§ What to produce
This exercise calls for a copy of every line in the listing below that carries the word "camera".

§ Listed records
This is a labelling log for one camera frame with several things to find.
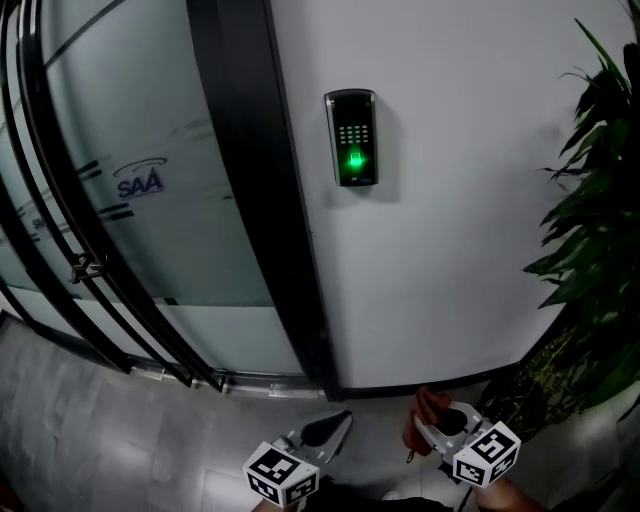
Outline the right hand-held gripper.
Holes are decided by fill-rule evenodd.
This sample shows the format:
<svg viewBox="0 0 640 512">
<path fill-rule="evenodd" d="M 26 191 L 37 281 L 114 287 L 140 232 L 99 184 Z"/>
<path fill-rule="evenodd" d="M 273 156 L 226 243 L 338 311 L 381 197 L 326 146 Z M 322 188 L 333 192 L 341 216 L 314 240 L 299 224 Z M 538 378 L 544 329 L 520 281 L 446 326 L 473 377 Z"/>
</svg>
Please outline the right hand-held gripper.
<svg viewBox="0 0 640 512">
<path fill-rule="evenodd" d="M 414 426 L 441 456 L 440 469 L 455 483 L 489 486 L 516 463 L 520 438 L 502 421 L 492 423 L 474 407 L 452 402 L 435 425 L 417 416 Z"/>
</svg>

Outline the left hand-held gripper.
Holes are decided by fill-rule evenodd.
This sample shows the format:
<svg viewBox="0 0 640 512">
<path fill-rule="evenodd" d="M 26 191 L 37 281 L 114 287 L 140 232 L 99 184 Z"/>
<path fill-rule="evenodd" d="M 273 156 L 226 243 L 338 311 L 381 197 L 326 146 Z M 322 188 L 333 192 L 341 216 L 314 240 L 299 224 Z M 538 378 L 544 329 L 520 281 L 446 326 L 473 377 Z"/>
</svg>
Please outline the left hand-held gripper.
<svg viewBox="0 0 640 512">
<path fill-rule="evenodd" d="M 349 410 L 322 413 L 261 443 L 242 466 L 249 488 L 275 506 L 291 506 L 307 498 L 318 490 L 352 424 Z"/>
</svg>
---
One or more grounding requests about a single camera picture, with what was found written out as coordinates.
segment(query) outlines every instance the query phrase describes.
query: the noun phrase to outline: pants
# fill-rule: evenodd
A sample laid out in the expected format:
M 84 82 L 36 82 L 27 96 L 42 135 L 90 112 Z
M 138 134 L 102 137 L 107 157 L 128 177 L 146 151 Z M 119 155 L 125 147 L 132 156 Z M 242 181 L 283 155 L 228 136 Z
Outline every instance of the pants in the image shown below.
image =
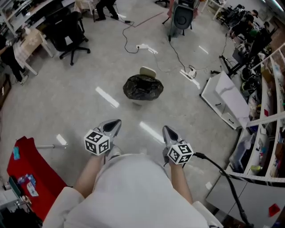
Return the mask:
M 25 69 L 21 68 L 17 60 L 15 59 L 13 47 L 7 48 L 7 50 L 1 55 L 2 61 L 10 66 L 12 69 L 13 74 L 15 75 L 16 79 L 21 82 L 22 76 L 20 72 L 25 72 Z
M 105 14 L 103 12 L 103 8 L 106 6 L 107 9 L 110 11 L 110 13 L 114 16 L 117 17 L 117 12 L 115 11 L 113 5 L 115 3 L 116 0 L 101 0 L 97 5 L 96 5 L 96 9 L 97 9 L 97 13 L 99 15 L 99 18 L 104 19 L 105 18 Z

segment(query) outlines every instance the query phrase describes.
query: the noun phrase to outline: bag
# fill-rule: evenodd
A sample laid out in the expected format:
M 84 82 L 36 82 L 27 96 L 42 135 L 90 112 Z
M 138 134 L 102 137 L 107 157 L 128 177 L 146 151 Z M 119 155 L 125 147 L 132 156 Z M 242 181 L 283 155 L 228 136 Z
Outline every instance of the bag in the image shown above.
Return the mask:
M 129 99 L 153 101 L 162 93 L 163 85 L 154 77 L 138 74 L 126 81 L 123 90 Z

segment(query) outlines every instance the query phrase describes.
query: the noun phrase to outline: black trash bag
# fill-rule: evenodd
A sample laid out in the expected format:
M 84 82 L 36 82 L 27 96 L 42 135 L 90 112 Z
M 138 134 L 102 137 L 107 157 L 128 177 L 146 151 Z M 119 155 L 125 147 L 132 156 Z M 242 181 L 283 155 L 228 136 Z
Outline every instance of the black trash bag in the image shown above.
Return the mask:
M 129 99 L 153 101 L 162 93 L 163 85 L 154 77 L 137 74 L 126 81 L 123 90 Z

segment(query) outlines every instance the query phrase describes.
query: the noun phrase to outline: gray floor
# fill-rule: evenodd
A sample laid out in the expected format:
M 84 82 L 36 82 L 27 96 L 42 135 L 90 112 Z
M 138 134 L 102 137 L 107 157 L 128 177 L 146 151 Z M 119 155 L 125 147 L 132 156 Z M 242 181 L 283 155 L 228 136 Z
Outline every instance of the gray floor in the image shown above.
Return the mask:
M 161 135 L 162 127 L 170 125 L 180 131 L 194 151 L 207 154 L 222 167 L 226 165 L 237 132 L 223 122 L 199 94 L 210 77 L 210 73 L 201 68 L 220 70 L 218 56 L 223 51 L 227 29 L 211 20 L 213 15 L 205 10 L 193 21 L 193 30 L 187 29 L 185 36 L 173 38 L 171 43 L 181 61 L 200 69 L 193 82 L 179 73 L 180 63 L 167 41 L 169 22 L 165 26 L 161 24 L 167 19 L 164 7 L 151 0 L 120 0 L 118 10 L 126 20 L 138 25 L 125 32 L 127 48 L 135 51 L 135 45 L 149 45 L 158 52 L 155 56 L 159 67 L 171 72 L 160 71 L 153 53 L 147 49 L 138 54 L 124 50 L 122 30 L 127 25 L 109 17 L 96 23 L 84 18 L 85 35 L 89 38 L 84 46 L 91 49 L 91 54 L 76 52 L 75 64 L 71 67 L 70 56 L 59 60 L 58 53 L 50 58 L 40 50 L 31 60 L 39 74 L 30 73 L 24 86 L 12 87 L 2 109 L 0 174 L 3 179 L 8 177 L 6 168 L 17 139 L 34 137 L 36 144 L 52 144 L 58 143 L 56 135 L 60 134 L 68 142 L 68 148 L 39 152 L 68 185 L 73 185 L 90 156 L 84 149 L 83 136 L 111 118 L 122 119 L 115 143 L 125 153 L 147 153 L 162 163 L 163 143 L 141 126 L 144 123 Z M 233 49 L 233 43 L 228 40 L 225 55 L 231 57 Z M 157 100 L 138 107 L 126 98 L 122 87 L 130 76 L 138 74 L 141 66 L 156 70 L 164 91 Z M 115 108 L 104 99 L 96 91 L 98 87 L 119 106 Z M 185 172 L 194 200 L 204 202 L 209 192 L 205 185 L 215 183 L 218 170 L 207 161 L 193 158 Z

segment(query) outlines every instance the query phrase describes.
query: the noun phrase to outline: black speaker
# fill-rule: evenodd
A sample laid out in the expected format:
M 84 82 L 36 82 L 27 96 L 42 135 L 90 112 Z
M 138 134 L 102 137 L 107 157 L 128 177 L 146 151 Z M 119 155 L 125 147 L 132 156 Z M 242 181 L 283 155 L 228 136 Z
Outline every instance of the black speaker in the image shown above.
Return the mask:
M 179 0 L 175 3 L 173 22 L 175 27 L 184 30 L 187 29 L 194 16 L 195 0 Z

§ Output below
This is a labelling log for one camera frame with several things to find.
One or more grounding requests about a single camera picture, with what was found written out as coordinates.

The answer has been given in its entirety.